┌─ SOURCE MATERIAL

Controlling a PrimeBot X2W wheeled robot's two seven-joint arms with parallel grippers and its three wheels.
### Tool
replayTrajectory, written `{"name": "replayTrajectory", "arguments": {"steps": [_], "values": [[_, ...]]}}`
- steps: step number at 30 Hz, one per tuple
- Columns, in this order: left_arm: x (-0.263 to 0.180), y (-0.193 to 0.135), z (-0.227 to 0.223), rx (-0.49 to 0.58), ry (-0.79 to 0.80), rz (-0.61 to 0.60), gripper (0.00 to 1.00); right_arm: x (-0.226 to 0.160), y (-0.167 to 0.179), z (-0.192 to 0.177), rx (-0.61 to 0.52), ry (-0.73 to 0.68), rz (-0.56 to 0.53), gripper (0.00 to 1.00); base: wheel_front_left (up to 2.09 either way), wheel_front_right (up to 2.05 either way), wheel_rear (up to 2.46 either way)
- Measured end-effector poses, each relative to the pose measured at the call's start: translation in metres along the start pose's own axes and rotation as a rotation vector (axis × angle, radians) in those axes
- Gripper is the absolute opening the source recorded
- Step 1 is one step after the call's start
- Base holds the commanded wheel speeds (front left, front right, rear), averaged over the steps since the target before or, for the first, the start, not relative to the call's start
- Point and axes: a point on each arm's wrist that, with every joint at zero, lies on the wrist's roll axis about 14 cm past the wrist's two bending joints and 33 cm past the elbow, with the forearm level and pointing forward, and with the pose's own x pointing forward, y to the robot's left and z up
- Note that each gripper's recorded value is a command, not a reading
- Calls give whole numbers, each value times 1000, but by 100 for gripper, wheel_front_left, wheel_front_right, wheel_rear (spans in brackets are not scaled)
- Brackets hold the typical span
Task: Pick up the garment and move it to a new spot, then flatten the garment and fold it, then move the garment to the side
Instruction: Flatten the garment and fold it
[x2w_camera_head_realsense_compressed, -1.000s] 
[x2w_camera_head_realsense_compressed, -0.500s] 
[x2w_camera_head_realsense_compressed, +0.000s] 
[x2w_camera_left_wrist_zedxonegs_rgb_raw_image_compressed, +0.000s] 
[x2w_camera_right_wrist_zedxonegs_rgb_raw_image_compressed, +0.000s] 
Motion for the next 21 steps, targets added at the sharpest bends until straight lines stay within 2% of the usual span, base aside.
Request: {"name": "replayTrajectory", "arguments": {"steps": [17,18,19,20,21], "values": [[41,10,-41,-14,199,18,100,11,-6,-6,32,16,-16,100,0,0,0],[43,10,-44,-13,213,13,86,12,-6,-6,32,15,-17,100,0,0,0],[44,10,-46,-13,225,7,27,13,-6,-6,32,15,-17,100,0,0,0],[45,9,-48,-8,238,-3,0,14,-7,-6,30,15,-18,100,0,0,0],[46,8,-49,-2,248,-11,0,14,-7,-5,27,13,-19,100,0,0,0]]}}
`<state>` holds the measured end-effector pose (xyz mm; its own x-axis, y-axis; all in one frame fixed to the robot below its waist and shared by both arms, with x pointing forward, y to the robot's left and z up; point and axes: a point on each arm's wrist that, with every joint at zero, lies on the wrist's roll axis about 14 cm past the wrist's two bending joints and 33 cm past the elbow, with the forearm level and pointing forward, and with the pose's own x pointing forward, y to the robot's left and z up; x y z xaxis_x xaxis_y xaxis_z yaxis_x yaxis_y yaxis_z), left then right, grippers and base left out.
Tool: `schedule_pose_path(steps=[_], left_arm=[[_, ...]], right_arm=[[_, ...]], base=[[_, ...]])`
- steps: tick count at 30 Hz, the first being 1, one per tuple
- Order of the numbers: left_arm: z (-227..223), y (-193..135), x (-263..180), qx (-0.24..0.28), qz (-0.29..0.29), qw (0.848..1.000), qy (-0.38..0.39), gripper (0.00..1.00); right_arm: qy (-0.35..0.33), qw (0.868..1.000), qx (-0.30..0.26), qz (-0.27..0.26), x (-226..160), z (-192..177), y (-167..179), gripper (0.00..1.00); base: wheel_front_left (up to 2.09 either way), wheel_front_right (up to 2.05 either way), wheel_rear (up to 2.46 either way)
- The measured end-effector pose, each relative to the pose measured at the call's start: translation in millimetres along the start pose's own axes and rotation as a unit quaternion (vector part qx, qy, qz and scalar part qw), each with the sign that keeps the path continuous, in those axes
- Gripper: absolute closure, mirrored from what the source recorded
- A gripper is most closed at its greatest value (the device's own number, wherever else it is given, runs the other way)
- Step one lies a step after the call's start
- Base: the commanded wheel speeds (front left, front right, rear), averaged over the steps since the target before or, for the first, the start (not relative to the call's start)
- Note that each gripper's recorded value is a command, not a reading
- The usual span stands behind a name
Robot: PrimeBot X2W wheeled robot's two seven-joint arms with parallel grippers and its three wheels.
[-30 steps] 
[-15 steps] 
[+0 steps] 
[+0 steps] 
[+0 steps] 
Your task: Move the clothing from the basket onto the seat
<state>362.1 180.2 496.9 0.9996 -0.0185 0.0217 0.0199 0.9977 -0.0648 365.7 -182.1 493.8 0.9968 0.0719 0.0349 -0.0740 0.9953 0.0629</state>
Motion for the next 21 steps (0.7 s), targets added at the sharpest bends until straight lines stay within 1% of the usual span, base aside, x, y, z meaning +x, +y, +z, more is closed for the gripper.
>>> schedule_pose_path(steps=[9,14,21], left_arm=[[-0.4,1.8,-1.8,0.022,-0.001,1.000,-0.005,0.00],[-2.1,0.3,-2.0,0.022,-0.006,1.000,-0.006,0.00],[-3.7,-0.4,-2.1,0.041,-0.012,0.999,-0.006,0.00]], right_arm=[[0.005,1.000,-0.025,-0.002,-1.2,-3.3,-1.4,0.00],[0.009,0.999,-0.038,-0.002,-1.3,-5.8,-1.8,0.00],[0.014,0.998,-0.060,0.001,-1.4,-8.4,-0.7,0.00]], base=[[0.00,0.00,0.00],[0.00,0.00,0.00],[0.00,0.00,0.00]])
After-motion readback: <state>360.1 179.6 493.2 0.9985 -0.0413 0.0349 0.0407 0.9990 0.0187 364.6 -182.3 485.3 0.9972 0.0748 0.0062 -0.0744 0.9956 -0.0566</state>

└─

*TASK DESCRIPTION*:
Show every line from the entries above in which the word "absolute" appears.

*SOLUTION TO THIS EXERCISE*:
- Gripper is the absolute opening the source recorded
- Gripper: absolute closure, mirrored from what the source recorded

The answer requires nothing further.